News about the Looming Humanitarian Crisis for Camp Ashraf Residents

Tuesday, September 29, 2009



"Protected persons are entitled, in all circumstances, to respect for their persons, their honour, their family rights, their religious convictions and practices, and their manners and customs.”

Article 27 of the Fourth Geneva Convention


“In no circumstances shall a protected person be transferred to a country where he or she may have reason to fear persecution for his or her political opinions or religious beliefs.”

Article 45 of the Fourth Geneva Convention



Iranian dissidents held in prison despite Iraqi court ruling
Agence France Presse
Tuesday, September 29, 2009

KHALES, September 29, 2009 (AFP) - Iraqi authorities have refused to allow 36 Iranian dissidents seized in a July raid to return to their base despite a court ruling they must be released, a judicial official said on Tuesday.

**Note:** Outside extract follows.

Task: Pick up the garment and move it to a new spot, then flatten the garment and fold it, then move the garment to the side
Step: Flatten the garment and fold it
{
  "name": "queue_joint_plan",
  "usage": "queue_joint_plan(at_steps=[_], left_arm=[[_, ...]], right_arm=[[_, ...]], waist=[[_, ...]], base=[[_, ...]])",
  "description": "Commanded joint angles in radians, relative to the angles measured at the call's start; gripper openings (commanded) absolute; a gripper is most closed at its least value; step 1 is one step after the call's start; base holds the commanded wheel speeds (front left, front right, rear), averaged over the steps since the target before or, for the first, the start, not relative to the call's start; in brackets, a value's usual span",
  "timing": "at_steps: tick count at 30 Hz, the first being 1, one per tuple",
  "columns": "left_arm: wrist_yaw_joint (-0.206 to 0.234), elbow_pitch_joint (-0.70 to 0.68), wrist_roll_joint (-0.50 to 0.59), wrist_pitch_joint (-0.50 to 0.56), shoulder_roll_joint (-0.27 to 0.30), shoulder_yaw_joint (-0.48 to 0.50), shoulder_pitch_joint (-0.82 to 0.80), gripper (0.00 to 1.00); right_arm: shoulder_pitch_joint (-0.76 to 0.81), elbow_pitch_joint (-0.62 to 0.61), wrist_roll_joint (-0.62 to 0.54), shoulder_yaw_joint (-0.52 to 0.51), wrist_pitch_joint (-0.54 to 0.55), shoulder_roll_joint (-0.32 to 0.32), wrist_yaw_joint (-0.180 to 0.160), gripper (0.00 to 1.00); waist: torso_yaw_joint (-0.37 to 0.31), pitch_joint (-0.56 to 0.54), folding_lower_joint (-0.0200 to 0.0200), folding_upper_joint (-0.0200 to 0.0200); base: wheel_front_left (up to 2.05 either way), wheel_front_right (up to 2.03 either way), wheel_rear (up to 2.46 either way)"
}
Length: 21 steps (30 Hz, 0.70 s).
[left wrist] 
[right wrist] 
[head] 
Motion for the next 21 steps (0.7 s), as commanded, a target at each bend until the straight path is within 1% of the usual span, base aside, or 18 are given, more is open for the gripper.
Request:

The members of the People's Mujahedeen, an exiled opposition group, were arrested by Iraqi police during a raid on Camp Ashraf, in Diyala province north of Baghdad, which left 11 camp residents dead.

"I released them; I said that they should go back to Camp Ashraf," Judge Ali al-Timimi told AFP, referring to a decision he delivered on Sunday.

A judicial official, speaking on condition of anonymity, said Iraqi authorities had refused to release the group because they considered them having illegally infiltrated Iraq.

"It ... became clear that the allegations were unfounded from the start and were meant for covering up the crimes against humanity that took place in Ashraf," People's Mujahedeen spokesman Shahriar Kia said in an e-mailed statement.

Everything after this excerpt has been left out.